Avec un scénario de cette envergure, bien des metteurs en scène auraient probablement déclaré forfait. Quelques illuminés auraient peut-être relevé le défi et se seraient épuisés en bavardes dissertations métaphysiques ou en lyriques envolées esthétiques. Darren Aronofsky, lui, n’est pas de ce bois-là. Tout droit descendu de sa soucoupe volante, il n’en sort pas les mains vides : il arrive les bras chargés d’outils made in Ganimède, ou quel que soit son monde d’origine, pour s’attaquer à ce genre de sujet. Et voilà qu’avec sa caisse à outils, il extrait un film en costumes, une alliance impossible entre « The Mission » et « 2001, Odyssée de l’espace ». Il partage d’ailleurs avec Stanley Kubrick cette capacité à mettre sur la pellicule davantage des questions que des réponses, cet art de manier le symbole et la référence comme un artilleur manie la charge creuse, la puissance de l’assaut tenant plus dans la forme du projectile que dans son contenu précis. C’est toute la force de cette aptitude à forcer le spectateur à remplir lui-même cette forme de son propre contenu, à donner du sens, son sens, aux questionnements qui se bousculent alors en lui. Peut-être est-ce là le premier résultat de la surabondance de symbolisme qui charpente le film. Les passerelles religieuses n’en finissent plus de s’amonceler, les ressorts psychologiques de se dérouler. La littérature d’Elisabeth Kübler-Ross sur la confrontation à la mort fait quasiment office de mode d’emploi des personnages. Mais tout cela non pas comme un fil conducteur mais bien comme une introduction à une réflexion propre.

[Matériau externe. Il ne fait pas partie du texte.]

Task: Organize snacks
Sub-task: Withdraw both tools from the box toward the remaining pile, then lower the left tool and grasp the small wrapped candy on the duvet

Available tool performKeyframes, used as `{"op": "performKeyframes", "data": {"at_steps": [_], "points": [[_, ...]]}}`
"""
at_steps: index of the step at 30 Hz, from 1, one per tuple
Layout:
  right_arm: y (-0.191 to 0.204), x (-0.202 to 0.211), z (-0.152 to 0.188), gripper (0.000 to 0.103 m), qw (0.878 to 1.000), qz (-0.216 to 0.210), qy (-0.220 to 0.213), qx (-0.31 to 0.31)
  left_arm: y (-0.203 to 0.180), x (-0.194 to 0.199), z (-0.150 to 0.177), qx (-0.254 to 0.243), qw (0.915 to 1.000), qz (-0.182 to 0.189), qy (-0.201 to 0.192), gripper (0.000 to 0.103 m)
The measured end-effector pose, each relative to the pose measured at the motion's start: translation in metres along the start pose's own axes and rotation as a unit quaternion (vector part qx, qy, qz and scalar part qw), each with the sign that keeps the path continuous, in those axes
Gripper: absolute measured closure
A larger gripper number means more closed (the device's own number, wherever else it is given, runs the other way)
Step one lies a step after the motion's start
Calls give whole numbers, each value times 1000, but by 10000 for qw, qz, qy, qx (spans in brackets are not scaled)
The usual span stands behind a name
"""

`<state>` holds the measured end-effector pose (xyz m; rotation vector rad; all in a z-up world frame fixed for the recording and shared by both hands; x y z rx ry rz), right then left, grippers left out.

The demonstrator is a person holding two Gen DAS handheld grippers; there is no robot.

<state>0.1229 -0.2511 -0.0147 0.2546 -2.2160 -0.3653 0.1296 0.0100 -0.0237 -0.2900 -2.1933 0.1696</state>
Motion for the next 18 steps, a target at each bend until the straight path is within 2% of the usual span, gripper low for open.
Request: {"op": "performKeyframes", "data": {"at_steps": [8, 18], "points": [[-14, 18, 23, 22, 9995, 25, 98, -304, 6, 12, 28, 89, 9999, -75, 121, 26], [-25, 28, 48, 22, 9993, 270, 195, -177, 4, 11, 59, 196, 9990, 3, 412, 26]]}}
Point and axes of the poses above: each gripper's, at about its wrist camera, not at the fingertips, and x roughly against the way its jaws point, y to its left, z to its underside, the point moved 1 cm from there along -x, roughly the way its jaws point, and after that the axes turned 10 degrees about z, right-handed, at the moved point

Au bout du compte, d’une histoire tricéphale se construit lentement un trajet unique, un questionnement inexorable, bâti sur un socle de réalisme matériel pour progressivement s’en échapper jusqu’à un aboutissement désincarné quasi onirique. La dernière demi-heure du film est ainsi comme un épanouissement, autant visuel qu’auditif ou mental, comme il n’en est que de rares.
Tout un travail sur la couleur et la lumière vient en appui du récit, si l’on peut encore parler de récit. Les jaunes ternes et blafards des ambiances de laboratoire glissent progressivement aux ors lourds et patinés de la majesté inquiète, puis aux éclats presque blancs de l’épanouissement final.
Les acteurs s’effacent quasiment devant la présence du propos. Peut-être du fait de leur récurrence, Hugh Jackman incarnant tour à tour Tomas / Tommy / Tom Creo et Rachel Weisz donnant chair autant à la reine Isabel qu’à Izzi Creo ou au rêve de Tommy sur sa planète dérivante. Peut-être surtout par choix de porter le film plus que de se laisser porter par lui.
Et quand la dernière note de la dernière seconde du générique finit de remplir l’espace noir autour du spectateur, que ce brave Sylvain secoue ses mirettes vaguement engourdies sous la puissance du feu nourri qu’il vient de recevoir, c’est pour réaliser qu’il est encore assis au milieu d’une salle debout en train de répondre par un flot d’applaudissements à la symphonie de Darren.
« C’est pas tous les jours, ça, non ?! », que je me suis dit en cherchant rapidement la pierre blanche qui me sert, à l’occasion, à noter les jours remarquables.